▶ [What the task requires] Since the records include pictures, leave those out while you reproduce exactly and only the lines from the one containing "8.4, 1.6, -5.2" through the one containing "Room frame, metres.", inclusive.

─── Source material ───

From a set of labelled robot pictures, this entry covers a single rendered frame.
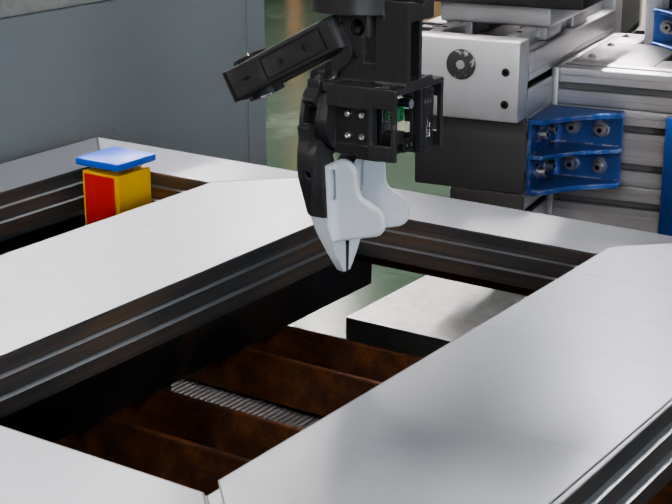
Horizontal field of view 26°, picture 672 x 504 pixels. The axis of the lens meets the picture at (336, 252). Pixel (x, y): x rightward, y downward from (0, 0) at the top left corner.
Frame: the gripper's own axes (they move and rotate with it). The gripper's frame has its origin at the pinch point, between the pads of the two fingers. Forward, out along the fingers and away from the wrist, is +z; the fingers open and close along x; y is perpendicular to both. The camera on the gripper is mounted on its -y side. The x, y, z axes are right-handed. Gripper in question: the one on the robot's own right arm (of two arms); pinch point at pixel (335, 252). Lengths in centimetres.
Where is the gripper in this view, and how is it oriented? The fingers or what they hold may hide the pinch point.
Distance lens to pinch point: 111.8
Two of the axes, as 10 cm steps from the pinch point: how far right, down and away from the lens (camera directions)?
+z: 0.0, 9.6, 2.9
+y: 8.4, 1.6, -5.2
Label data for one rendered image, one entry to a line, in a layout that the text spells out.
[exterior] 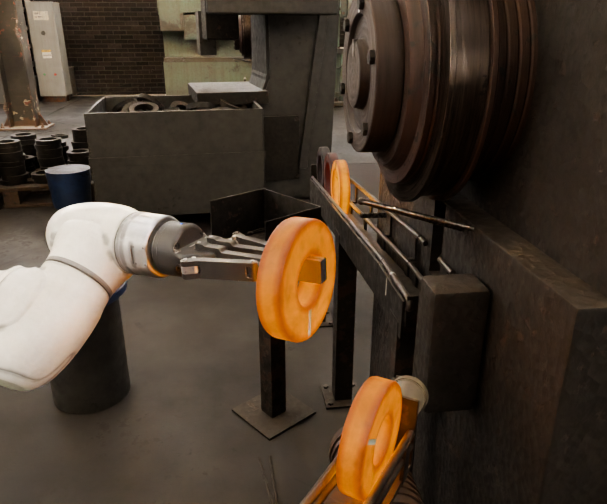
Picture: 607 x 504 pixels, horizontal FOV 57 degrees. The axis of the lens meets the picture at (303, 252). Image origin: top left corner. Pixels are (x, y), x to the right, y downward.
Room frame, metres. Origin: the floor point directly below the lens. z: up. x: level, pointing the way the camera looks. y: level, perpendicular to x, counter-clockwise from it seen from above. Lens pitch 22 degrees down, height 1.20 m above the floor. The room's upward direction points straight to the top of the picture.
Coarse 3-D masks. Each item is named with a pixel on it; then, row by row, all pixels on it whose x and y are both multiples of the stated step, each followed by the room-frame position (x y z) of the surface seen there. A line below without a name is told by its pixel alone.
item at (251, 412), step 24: (264, 192) 1.72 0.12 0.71; (216, 216) 1.61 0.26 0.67; (240, 216) 1.67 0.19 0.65; (264, 216) 1.73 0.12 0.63; (288, 216) 1.46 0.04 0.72; (312, 216) 1.52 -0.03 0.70; (264, 336) 1.53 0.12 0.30; (264, 360) 1.53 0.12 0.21; (264, 384) 1.53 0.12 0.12; (240, 408) 1.56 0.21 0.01; (264, 408) 1.54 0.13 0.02; (288, 408) 1.56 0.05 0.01; (264, 432) 1.44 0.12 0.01
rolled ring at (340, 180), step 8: (336, 160) 1.81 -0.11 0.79; (344, 160) 1.81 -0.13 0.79; (336, 168) 1.79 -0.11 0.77; (344, 168) 1.76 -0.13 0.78; (336, 176) 1.86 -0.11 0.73; (344, 176) 1.74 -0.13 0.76; (336, 184) 1.87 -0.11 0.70; (344, 184) 1.72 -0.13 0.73; (336, 192) 1.86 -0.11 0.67; (344, 192) 1.72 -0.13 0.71; (336, 200) 1.84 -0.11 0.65; (344, 200) 1.72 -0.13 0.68; (344, 208) 1.73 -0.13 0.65
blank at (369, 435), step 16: (368, 384) 0.59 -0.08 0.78; (384, 384) 0.60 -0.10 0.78; (368, 400) 0.57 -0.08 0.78; (384, 400) 0.57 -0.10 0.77; (400, 400) 0.64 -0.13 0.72; (352, 416) 0.55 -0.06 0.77; (368, 416) 0.55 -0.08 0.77; (384, 416) 0.58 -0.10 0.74; (400, 416) 0.64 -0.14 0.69; (352, 432) 0.54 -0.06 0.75; (368, 432) 0.53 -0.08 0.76; (384, 432) 0.61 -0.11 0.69; (352, 448) 0.53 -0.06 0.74; (368, 448) 0.53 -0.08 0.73; (384, 448) 0.60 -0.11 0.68; (336, 464) 0.53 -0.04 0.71; (352, 464) 0.52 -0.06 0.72; (368, 464) 0.53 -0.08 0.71; (384, 464) 0.59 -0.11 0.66; (352, 480) 0.52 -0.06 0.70; (368, 480) 0.54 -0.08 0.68; (352, 496) 0.53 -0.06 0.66
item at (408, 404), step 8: (408, 400) 0.65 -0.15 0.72; (416, 400) 0.64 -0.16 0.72; (408, 408) 0.64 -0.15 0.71; (416, 408) 0.64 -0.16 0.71; (408, 416) 0.64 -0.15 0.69; (416, 416) 0.64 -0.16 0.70; (400, 424) 0.65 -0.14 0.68; (408, 424) 0.64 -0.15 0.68; (416, 424) 0.64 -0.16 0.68; (400, 432) 0.64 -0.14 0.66; (400, 440) 0.64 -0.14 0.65
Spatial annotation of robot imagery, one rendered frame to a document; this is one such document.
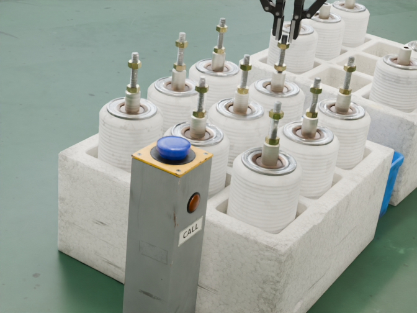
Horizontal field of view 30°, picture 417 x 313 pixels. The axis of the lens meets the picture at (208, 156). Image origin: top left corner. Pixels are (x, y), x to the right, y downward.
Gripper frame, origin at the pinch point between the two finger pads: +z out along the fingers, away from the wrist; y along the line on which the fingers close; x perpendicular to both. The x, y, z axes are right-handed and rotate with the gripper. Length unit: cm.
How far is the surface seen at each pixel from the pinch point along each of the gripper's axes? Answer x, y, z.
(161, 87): -9.5, -17.1, 10.0
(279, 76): -1.0, 0.2, 7.7
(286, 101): -3.7, 2.3, 10.6
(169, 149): -42.9, -5.5, 2.5
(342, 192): -17.0, 14.1, 17.4
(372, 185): -6.2, 18.4, 21.0
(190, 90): -8.6, -12.5, 10.0
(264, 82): 0.8, -2.3, 10.0
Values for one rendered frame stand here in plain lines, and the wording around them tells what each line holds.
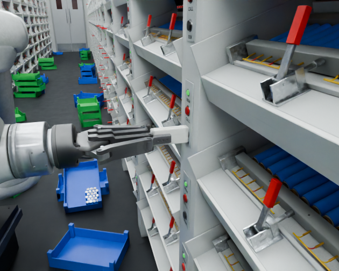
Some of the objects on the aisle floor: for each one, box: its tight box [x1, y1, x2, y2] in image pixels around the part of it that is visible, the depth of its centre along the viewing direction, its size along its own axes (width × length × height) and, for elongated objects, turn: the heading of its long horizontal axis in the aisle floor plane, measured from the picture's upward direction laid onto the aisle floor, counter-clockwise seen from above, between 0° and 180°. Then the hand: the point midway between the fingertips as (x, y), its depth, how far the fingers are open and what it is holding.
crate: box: [47, 223, 130, 271], centre depth 131 cm, size 30×20×8 cm
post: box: [111, 0, 130, 171], centre depth 180 cm, size 20×9×174 cm, turn 106°
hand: (169, 135), depth 54 cm, fingers closed
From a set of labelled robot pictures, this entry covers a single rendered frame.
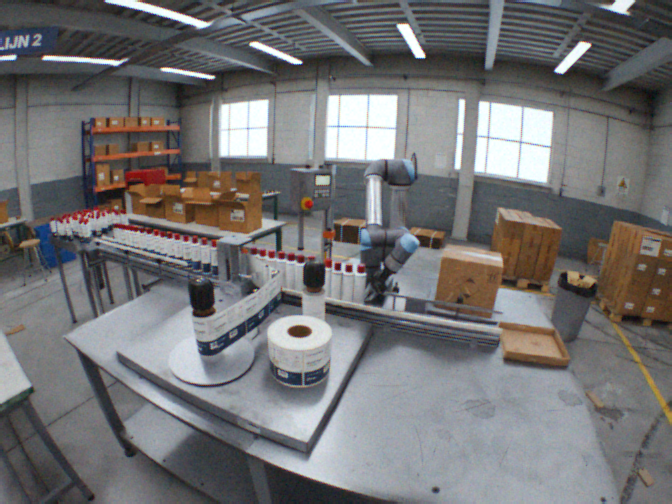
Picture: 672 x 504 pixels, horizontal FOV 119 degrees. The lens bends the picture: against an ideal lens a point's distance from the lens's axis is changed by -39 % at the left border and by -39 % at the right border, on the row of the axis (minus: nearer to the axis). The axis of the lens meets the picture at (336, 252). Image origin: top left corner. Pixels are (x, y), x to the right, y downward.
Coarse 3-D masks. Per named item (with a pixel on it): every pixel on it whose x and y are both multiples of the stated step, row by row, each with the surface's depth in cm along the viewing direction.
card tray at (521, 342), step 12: (504, 324) 135; (516, 324) 133; (504, 336) 129; (516, 336) 128; (528, 336) 128; (540, 336) 127; (552, 336) 126; (504, 348) 120; (516, 348) 119; (528, 348) 118; (540, 348) 118; (552, 348) 117; (564, 348) 111; (528, 360) 110; (540, 360) 108; (552, 360) 106; (564, 360) 104
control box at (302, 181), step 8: (304, 168) 145; (312, 168) 147; (296, 176) 138; (304, 176) 136; (312, 176) 138; (296, 184) 139; (304, 184) 137; (312, 184) 139; (296, 192) 140; (304, 192) 138; (312, 192) 141; (296, 200) 141; (304, 200) 139; (312, 200) 142; (320, 200) 144; (328, 200) 147; (296, 208) 142; (304, 208) 140; (312, 208) 143; (320, 208) 145; (328, 208) 148
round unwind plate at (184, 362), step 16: (192, 336) 111; (176, 352) 100; (192, 352) 101; (224, 352) 104; (240, 352) 105; (176, 368) 92; (192, 368) 93; (208, 368) 94; (224, 368) 95; (240, 368) 96; (208, 384) 87
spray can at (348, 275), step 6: (348, 264) 138; (348, 270) 138; (348, 276) 138; (342, 282) 142; (348, 282) 139; (342, 288) 142; (348, 288) 140; (342, 294) 143; (348, 294) 141; (342, 300) 143; (348, 300) 142; (342, 306) 144
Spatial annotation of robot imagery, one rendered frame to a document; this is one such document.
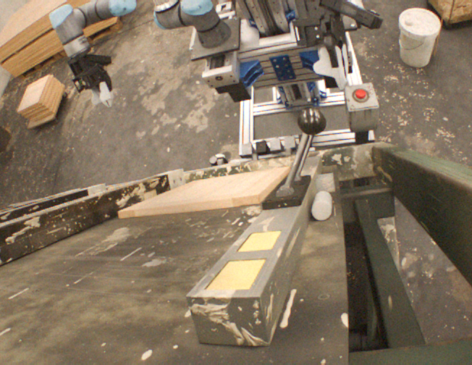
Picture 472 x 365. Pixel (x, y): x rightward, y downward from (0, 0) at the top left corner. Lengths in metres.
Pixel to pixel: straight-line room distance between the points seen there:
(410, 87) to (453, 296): 1.46
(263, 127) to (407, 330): 1.85
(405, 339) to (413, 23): 2.24
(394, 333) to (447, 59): 2.52
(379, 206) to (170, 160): 1.96
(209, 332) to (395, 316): 0.18
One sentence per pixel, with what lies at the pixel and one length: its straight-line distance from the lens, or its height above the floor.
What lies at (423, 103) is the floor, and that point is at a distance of 2.37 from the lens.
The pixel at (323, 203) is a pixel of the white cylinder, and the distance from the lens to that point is 0.45.
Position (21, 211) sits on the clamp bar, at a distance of 1.18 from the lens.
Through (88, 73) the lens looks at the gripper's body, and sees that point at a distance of 0.96.
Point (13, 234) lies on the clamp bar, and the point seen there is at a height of 1.59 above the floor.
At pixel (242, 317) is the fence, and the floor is 1.71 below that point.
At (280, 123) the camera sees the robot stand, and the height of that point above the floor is 0.21.
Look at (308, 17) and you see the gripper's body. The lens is 0.62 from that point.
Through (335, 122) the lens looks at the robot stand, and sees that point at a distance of 1.98.
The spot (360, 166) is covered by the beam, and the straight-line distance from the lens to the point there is 1.12.
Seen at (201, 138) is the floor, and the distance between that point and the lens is 2.45.
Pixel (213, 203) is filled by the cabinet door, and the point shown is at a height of 1.31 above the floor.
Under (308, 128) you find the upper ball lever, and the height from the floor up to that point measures 1.56.
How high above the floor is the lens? 1.90
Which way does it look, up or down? 61 degrees down
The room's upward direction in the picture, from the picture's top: 45 degrees counter-clockwise
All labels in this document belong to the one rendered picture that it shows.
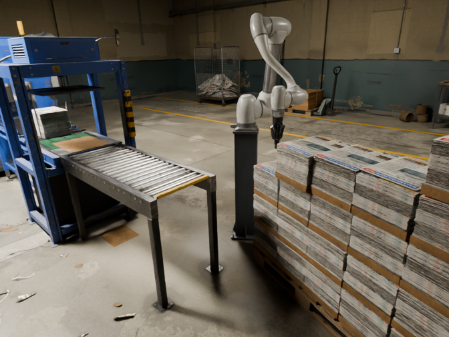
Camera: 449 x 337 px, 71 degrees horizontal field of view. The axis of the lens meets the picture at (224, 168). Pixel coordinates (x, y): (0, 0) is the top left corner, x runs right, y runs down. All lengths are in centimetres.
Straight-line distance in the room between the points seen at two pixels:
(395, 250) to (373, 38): 742
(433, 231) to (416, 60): 714
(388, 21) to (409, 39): 65
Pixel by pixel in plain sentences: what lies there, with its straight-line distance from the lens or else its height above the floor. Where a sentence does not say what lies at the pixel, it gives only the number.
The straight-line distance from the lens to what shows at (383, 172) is 162.
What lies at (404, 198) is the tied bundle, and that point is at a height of 102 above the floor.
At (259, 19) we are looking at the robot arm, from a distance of 246.
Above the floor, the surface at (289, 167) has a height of 94.
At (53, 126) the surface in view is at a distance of 376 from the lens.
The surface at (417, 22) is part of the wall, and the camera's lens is 848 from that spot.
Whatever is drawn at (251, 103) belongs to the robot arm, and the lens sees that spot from 252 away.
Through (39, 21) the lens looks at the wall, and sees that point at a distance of 1087.
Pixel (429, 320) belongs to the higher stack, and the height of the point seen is 54.
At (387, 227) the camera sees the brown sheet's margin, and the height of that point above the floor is 86.
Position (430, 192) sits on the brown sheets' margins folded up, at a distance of 144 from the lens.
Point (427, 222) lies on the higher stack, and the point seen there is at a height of 96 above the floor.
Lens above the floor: 162
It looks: 21 degrees down
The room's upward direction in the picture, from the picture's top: 2 degrees counter-clockwise
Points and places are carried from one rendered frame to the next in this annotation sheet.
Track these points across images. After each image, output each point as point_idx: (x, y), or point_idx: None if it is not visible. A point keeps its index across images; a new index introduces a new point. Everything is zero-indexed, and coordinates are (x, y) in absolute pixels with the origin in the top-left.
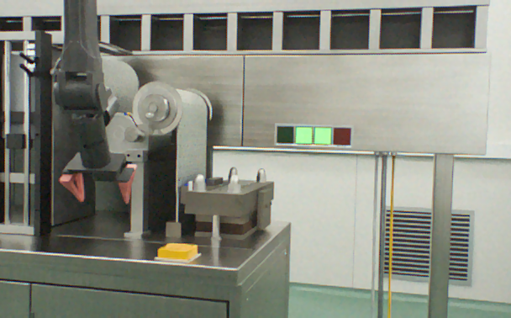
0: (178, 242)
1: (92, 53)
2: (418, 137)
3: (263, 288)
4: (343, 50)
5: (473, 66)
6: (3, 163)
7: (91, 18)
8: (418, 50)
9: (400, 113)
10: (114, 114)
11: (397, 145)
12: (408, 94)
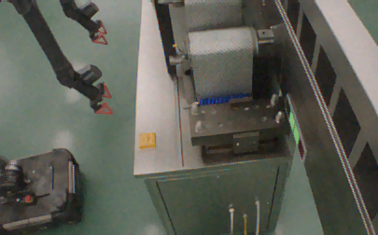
0: (181, 127)
1: (54, 69)
2: (322, 213)
3: (202, 181)
4: (316, 89)
5: (359, 231)
6: (170, 26)
7: (49, 55)
8: (344, 159)
9: (322, 184)
10: (94, 80)
11: (315, 199)
12: (329, 180)
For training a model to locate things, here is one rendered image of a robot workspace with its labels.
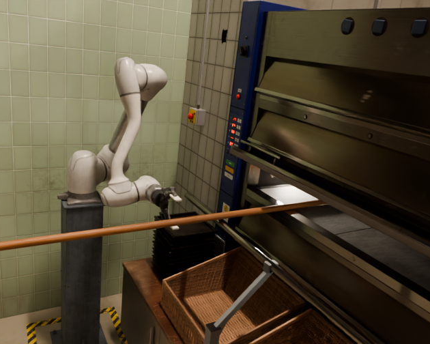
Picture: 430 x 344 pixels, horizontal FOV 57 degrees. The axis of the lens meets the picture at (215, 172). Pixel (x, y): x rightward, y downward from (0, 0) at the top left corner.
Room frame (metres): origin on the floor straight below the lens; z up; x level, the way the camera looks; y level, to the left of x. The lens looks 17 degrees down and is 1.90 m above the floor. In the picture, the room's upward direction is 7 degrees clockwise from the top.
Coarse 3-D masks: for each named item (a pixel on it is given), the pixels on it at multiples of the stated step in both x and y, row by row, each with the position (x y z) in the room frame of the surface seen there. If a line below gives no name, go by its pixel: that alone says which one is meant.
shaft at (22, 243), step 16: (256, 208) 1.74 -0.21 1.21; (272, 208) 1.78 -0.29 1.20; (288, 208) 1.83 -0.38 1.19; (144, 224) 1.44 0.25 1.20; (160, 224) 1.48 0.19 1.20; (176, 224) 1.51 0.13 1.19; (16, 240) 1.21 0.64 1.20; (32, 240) 1.22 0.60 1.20; (48, 240) 1.25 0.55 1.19; (64, 240) 1.28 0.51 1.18
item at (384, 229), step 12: (240, 156) 1.93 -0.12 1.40; (264, 156) 2.03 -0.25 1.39; (264, 168) 1.76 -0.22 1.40; (288, 168) 1.86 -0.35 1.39; (288, 180) 1.62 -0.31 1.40; (312, 180) 1.69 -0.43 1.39; (312, 192) 1.49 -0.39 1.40; (336, 192) 1.56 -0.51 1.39; (336, 204) 1.38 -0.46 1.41; (360, 204) 1.45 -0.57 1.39; (360, 216) 1.29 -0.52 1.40; (384, 216) 1.34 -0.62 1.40; (384, 228) 1.21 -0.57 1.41; (408, 228) 1.26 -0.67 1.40; (420, 228) 1.30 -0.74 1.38; (408, 240) 1.13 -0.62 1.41; (420, 252) 1.09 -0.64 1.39
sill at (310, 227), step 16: (256, 192) 2.04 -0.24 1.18; (304, 224) 1.70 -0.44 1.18; (320, 240) 1.60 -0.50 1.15; (336, 240) 1.56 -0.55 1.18; (352, 256) 1.45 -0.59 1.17; (368, 256) 1.45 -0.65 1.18; (368, 272) 1.38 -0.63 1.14; (384, 272) 1.33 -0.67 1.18; (400, 288) 1.26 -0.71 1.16; (416, 288) 1.24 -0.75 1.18
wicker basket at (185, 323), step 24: (240, 264) 1.98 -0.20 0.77; (168, 288) 1.73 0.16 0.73; (192, 288) 1.89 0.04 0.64; (216, 288) 1.97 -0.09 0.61; (264, 288) 1.78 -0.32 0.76; (288, 288) 1.67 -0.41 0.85; (168, 312) 1.71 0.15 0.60; (192, 312) 1.75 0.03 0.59; (216, 312) 1.78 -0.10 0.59; (240, 312) 1.80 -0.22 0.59; (264, 312) 1.72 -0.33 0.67; (288, 312) 1.52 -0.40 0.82; (192, 336) 1.49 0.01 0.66; (240, 336) 1.40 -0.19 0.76
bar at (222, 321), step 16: (224, 224) 1.60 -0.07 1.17; (240, 240) 1.47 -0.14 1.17; (256, 256) 1.38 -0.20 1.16; (272, 272) 1.32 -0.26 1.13; (256, 288) 1.28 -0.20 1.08; (304, 288) 1.17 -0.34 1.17; (240, 304) 1.25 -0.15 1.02; (320, 304) 1.09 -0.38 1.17; (224, 320) 1.22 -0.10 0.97; (336, 320) 1.02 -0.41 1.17; (208, 336) 1.19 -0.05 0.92; (352, 336) 0.97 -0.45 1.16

───

▶ [Output of the task]
+y: 8.4, 1.6, -5.2
Label data for one rendered image, one entry to a line, in a layout that the text spells out.
[exterior] 
Picture: 607 x 504 pixels, horizontal FOV 57 degrees. The axis of the lens meets the picture at (303, 252). Image origin: top left corner. Pixels are (x, y), x to the right, y downward.
Room frame, metres. Origin: the floor point directly below the lens. z: up. x: level, pointing the way the camera looks. y: level, perpendicular to x, counter-clockwise from it seen from above. Lens pitch 22 degrees down, height 1.20 m above the floor. The room's upward direction points straight to the top of the picture.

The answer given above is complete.